I agree the 6,200 figure has come from Polybios whose text for the departure from Sicily has not survived. As I said earlier, Livy's text there reads as one of the Megalopolitan's explanatory notes describing just how Scipio got his numbers of men. I don't see the propaganda. Polybios is extremely lacunose throughout this campaign (Book 14 particularly). What is interesting is that there are rarely any Roman army figures given (for Great Plains as an example). Figures for Carthage there are and one has to wonder at the source(s) used by Polybios. For Zama, there is only the one figure given for Hannibal's front line as you say. This figure includes slingers and javelin throwers to a number not specified but they would, at a bare minimum, be , 1,000 apiece and likely more (elephant-s need support - another thing which goes missing in the description). That would put Hannibal's front line close order infantry at somewhere between 8,000 - 10,000 with a figure to the lower end far more probable. From that one would likely work out the numbers of the Punic second and third lines.

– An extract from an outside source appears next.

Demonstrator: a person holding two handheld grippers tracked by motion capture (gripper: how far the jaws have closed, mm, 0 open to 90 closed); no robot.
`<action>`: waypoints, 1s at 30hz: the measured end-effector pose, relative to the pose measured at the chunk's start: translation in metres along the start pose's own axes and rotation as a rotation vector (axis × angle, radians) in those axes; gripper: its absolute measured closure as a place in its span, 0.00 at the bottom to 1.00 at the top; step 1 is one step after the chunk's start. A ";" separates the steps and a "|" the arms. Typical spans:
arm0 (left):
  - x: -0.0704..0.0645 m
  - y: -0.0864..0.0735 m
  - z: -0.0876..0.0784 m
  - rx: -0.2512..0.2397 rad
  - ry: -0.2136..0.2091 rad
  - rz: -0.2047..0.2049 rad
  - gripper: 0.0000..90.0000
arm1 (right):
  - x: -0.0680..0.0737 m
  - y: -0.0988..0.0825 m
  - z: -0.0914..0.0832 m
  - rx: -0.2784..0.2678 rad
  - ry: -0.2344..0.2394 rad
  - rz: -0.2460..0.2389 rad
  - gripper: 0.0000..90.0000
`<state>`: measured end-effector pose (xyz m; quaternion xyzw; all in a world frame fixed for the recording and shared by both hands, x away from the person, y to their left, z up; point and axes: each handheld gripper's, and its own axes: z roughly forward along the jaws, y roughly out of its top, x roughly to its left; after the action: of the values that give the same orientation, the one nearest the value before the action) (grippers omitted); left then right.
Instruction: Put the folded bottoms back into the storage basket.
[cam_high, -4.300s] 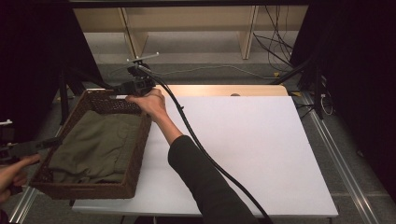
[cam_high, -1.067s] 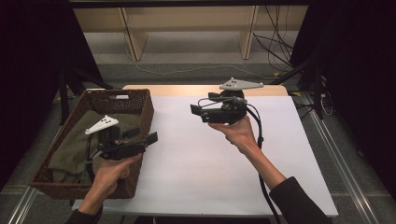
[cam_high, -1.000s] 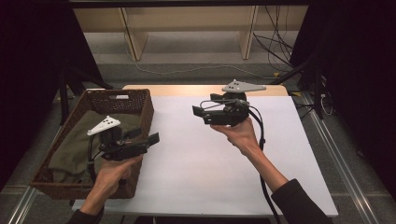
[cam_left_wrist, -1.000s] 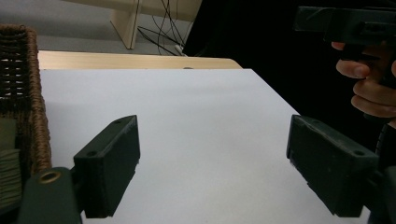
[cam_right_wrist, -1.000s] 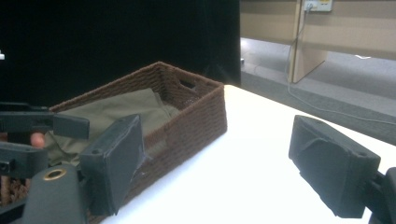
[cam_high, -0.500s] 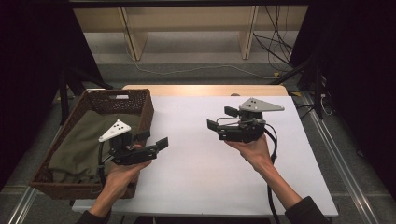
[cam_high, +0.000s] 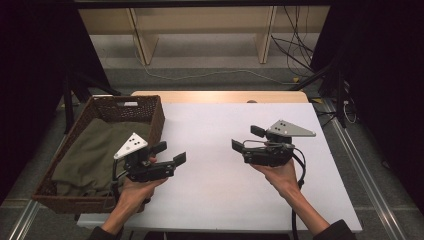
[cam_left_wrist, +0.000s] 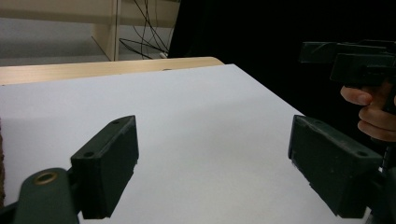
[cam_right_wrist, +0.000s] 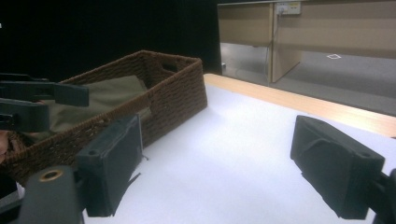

On the sources, I'm minded of the tradition for Magnesia. If we are to believe the numbers, the Roman consular army was well outnumbered by the usual massive, polyglot army of a Great King full of largely useless Asians. Going by the received tradition, this consular army was near on the way to defeat until saved by Eumenes of Pergamon and his cavalry. Antiochos had chosen his ground and that ground suited, one would think, his numbers and deployment. Again we lack Polybios and rely on later sources. To me, Antiochos did not field an army of 70,000 - paticularly after the losses of the campaign to date. The tradition which has come down to us via Polybios is, to my view, strongly influenced by Rome's amicus, the Attalids. Eumenes had wanted this war and had done so for some time. The Attalid monarchy, having brought Rome to settle its war, would ensure its place in the history books. That would show just important Pergamon was and just how huge an army she, along with their friends, Rome, had overcome. The question is just what are Polybios' sources for Carthage's numbers in the absence of Roman?
 
Jan 2018
20
England
I agree the 6,200 figure has come from Polybios whose text for the departure from Sicily has not survived. As I said earlier, Livy's text there reads as one of the Megalopolitan's explanatory notes describing just how Scipio got his numbers of men. I don't see the propaganda. Polybios is extremely lacunose throughout this campaign (Book 14 particularly). What is interesting is that there are rarely any Roman army figures given (for Great Plains as an example). Figures for Carthage there are and one has to wonder at the source(s) used by Polybios. For Zama, there is only the one figure given for Hannibal's front line as you say. This figure includes slingers and javelin throwers to a number not specified but they would, at a bare minimum, be , 1,000 apiece and likely more (elephant-s need support - another thing which goes missing in the description). That would put Hannibal's front line close order infantry at somewhere between 8,000 - 10,000 with a figure to the lower end far more probable. From that one would likely work out the numbers of the Punic second and third lines.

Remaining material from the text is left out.